TASK TO CARRY OUT
A verbatim restatement of the data, free of pictures, is what you should output.

---------- RECORD SET ----------

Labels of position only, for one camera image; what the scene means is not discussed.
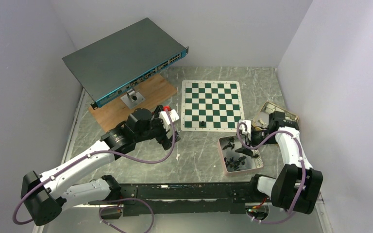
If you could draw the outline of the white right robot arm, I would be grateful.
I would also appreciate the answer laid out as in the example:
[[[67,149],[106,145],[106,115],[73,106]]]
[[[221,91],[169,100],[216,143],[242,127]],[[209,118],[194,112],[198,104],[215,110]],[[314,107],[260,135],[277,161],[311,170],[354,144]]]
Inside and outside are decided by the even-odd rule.
[[[248,188],[253,201],[269,197],[274,207],[292,212],[311,214],[323,182],[323,174],[308,161],[300,140],[298,123],[287,119],[285,113],[269,114],[265,129],[256,130],[249,120],[237,123],[237,138],[241,153],[252,152],[263,145],[277,144],[283,159],[283,168],[277,178],[254,175]]]

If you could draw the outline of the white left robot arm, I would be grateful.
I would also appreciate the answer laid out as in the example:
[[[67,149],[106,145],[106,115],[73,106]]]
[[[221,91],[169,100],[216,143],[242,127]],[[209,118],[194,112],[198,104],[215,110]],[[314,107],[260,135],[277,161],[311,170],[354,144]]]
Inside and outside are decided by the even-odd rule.
[[[121,187],[114,177],[105,175],[91,182],[77,185],[84,176],[121,157],[143,164],[158,164],[169,158],[179,134],[175,122],[176,110],[158,105],[151,112],[137,108],[127,120],[106,132],[87,150],[62,165],[41,174],[30,171],[22,179],[21,201],[13,213],[13,222],[36,226],[53,221],[66,209],[91,201],[113,204],[119,200]],[[155,161],[129,156],[139,142],[155,139],[168,154]]]

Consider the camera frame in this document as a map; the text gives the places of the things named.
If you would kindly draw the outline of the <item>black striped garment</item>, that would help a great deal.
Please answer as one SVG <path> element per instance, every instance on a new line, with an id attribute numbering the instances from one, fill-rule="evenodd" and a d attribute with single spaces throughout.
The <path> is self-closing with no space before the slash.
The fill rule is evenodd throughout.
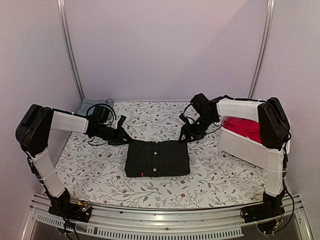
<path id="1" fill-rule="evenodd" d="M 125 161 L 128 178 L 160 178 L 189 175 L 190 157 L 186 142 L 177 140 L 133 140 Z"/>

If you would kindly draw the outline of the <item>light blue denim skirt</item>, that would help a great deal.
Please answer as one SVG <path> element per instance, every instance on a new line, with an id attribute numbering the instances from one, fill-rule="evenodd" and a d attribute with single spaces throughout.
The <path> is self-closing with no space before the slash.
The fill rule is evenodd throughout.
<path id="1" fill-rule="evenodd" d="M 114 107 L 114 100 L 111 98 L 107 98 L 107 99 L 99 99 L 99 100 L 92 100 L 92 99 L 88 99 L 88 98 L 84 98 L 80 104 L 79 107 L 77 109 L 77 113 L 81 116 L 85 116 L 87 110 L 96 104 L 107 104 L 110 107 Z"/>

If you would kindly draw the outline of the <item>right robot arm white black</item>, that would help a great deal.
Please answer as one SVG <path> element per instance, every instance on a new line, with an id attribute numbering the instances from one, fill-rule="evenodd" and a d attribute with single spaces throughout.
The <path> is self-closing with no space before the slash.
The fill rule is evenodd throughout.
<path id="1" fill-rule="evenodd" d="M 185 113 L 180 114 L 179 117 L 184 122 L 180 130 L 180 142 L 201 140 L 208 135 L 209 126 L 230 118 L 253 121 L 259 125 L 260 142 L 221 126 L 218 147 L 266 170 L 266 195 L 276 198 L 285 191 L 284 178 L 287 172 L 291 127 L 278 98 L 256 100 L 224 95 L 208 99 L 199 93 L 191 99 L 189 105 L 199 117 L 191 121 Z"/>

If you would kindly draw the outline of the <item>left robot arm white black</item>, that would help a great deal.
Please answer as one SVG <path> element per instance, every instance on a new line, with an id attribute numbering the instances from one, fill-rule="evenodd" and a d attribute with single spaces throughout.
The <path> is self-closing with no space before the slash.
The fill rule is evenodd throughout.
<path id="1" fill-rule="evenodd" d="M 120 146 L 132 142 L 122 127 L 125 116 L 117 117 L 112 107 L 104 103 L 90 106 L 84 116 L 38 104 L 32 104 L 19 123 L 15 138 L 26 153 L 31 171 L 44 186 L 47 195 L 60 198 L 66 189 L 61 183 L 49 154 L 52 130 L 85 134 L 100 138 L 108 145 Z"/>

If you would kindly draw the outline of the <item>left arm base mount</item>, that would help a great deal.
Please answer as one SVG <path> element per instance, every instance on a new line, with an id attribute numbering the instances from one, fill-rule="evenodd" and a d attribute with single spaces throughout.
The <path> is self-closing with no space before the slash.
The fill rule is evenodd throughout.
<path id="1" fill-rule="evenodd" d="M 85 202 L 71 202 L 71 197 L 67 189 L 59 197 L 51 196 L 46 193 L 50 200 L 48 212 L 52 215 L 62 217 L 69 220 L 88 223 L 92 213 L 92 206 Z"/>

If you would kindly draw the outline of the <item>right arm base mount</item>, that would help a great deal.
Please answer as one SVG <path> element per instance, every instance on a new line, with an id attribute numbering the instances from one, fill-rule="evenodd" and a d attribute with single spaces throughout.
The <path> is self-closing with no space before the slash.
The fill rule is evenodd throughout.
<path id="1" fill-rule="evenodd" d="M 272 218 L 257 225 L 258 230 L 264 235 L 274 234 L 283 220 L 285 209 L 282 199 L 285 196 L 285 190 L 279 195 L 273 197 L 263 193 L 263 202 L 258 205 L 245 206 L 240 210 L 240 216 L 245 223 L 262 221 Z"/>

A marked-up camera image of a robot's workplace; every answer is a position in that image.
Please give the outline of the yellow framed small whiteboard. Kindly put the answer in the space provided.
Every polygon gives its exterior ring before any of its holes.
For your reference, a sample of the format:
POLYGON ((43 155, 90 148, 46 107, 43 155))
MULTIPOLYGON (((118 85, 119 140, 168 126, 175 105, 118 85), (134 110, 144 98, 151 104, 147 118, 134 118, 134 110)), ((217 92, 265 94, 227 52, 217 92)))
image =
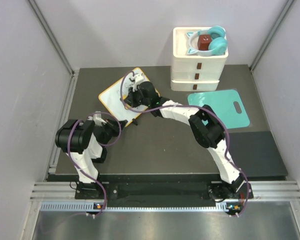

----------

TASK RESULT
Labels of position only, for one camera image; what the scene means is not discussed.
If you could draw the outline of the white right robot arm, I would be grateful.
I would also appreciate the answer laid out as in the example:
[[[67,149],[106,145],[106,115],[73,106]]]
[[[221,91],[169,100],[216,143],[242,127]],[[209,118],[194,112],[198,104],[215,110]],[[314,107],[260,135],[277,161],[311,170],[354,144]]]
Inside and outside are decided by the even-odd rule.
[[[248,188],[253,201],[269,197],[274,207],[292,212],[311,214],[323,182],[323,174],[308,161],[300,140],[298,123],[287,119],[285,113],[269,114],[265,129],[256,130],[249,120],[237,123],[237,138],[241,153],[252,152],[263,145],[277,144],[283,159],[283,168],[277,178],[254,175]]]

If you could draw the outline of the white left robot arm, I would be grateful.
I would also appreciate the answer laid out as in the example:
[[[67,149],[106,145],[106,115],[73,106]]]
[[[221,91],[169,100],[216,143],[242,127]],[[209,118],[194,112],[198,104],[215,110]],[[314,107],[260,135],[277,161],[311,170],[354,144]]]
Inside and outside are decided by the even-odd rule.
[[[121,187],[114,177],[105,175],[91,182],[77,185],[84,176],[121,157],[143,164],[158,164],[169,158],[179,134],[175,122],[176,110],[158,105],[151,112],[137,108],[127,120],[106,132],[87,150],[62,165],[41,174],[30,171],[22,179],[21,201],[13,213],[13,222],[36,226],[53,221],[66,209],[91,201],[113,204],[119,200]],[[155,161],[129,156],[139,142],[155,139],[168,154]]]

Consider the camera frame in this document as a map; the text gives the places of the things named.
If you would kindly draw the outline of the <item>black striped garment</item>, that would help a great deal.
Please answer as one SVG <path> element per instance, every instance on a new line, with an id attribute numbering the instances from one, fill-rule="evenodd" and a d attribute with single spaces throughout.
The <path> is self-closing with no space before the slash.
The fill rule is evenodd throughout.
<path id="1" fill-rule="evenodd" d="M 125 161 L 128 178 L 160 178 L 189 175 L 190 157 L 186 142 L 177 140 L 133 140 Z"/>

If you would kindly draw the outline of the <item>light blue denim skirt</item>, that would help a great deal.
Please answer as one SVG <path> element per instance, every instance on a new line, with an id attribute numbering the instances from one, fill-rule="evenodd" and a d attribute with single spaces throughout.
The <path> is self-closing with no space before the slash.
The fill rule is evenodd throughout.
<path id="1" fill-rule="evenodd" d="M 114 107 L 114 100 L 111 98 L 107 98 L 107 99 L 99 99 L 99 100 L 92 100 L 92 99 L 88 99 L 88 98 L 84 98 L 80 104 L 79 107 L 77 109 L 77 113 L 81 116 L 85 116 L 87 110 L 96 104 L 107 104 L 110 107 Z"/>

If you would kindly draw the outline of the <item>right robot arm white black</item>, that would help a great deal.
Please answer as one SVG <path> element per instance, every instance on a new line, with an id attribute numbering the instances from one, fill-rule="evenodd" and a d attribute with single spaces throughout.
The <path> is self-closing with no space before the slash.
The fill rule is evenodd throughout.
<path id="1" fill-rule="evenodd" d="M 185 113 L 180 114 L 179 117 L 184 122 L 180 130 L 180 142 L 201 140 L 208 135 L 209 126 L 230 118 L 253 121 L 259 125 L 260 142 L 221 126 L 218 147 L 266 170 L 266 195 L 276 198 L 285 191 L 284 178 L 287 172 L 291 127 L 278 98 L 256 100 L 224 95 L 208 99 L 199 93 L 191 99 L 189 105 L 199 117 L 191 121 Z"/>

If you would kindly draw the outline of the <item>left robot arm white black</item>, that would help a great deal.
Please answer as one SVG <path> element per instance, every instance on a new line, with an id attribute numbering the instances from one, fill-rule="evenodd" and a d attribute with single spaces throughout.
The <path> is self-closing with no space before the slash.
The fill rule is evenodd throughout.
<path id="1" fill-rule="evenodd" d="M 120 146 L 132 142 L 122 127 L 125 116 L 117 117 L 112 107 L 104 103 L 90 106 L 84 116 L 38 104 L 32 104 L 19 123 L 15 138 L 26 153 L 31 171 L 44 186 L 47 195 L 60 198 L 66 189 L 61 183 L 49 154 L 52 130 L 85 134 L 100 138 L 108 145 Z"/>

If you would kindly draw the outline of the <item>left arm base mount</item>, that would help a great deal.
Please answer as one SVG <path> element per instance, every instance on a new line, with an id attribute numbering the instances from one, fill-rule="evenodd" and a d attribute with single spaces throughout.
The <path> is self-closing with no space before the slash.
The fill rule is evenodd throughout.
<path id="1" fill-rule="evenodd" d="M 85 202 L 71 202 L 71 197 L 67 189 L 59 197 L 51 196 L 46 193 L 50 200 L 48 212 L 52 215 L 62 217 L 69 220 L 88 223 L 92 213 L 92 206 Z"/>

If you would kindly draw the outline of the <item>right arm base mount</item>, that would help a great deal.
Please answer as one SVG <path> element per instance, every instance on a new line, with an id attribute numbering the instances from one, fill-rule="evenodd" and a d attribute with single spaces throughout.
The <path> is self-closing with no space before the slash.
The fill rule is evenodd throughout.
<path id="1" fill-rule="evenodd" d="M 272 218 L 257 225 L 258 230 L 264 235 L 274 234 L 283 220 L 285 209 L 282 199 L 285 196 L 285 190 L 279 195 L 273 197 L 263 193 L 263 202 L 258 205 L 245 206 L 240 210 L 240 216 L 245 223 L 262 221 Z"/>

A marked-up camera image of a robot's workplace; every answer is a position in that image.
Please give the outline of the yellow framed small whiteboard. Kindly put the answer in the space provided.
Every polygon gives its exterior ring before any of its holes.
For your reference, a sample of the format:
POLYGON ((43 155, 90 148, 46 107, 43 155))
MULTIPOLYGON (((118 85, 119 140, 168 126, 175 105, 118 85), (134 110, 144 98, 151 104, 147 118, 134 118, 134 110)), ((217 92, 265 94, 227 52, 217 92)))
image =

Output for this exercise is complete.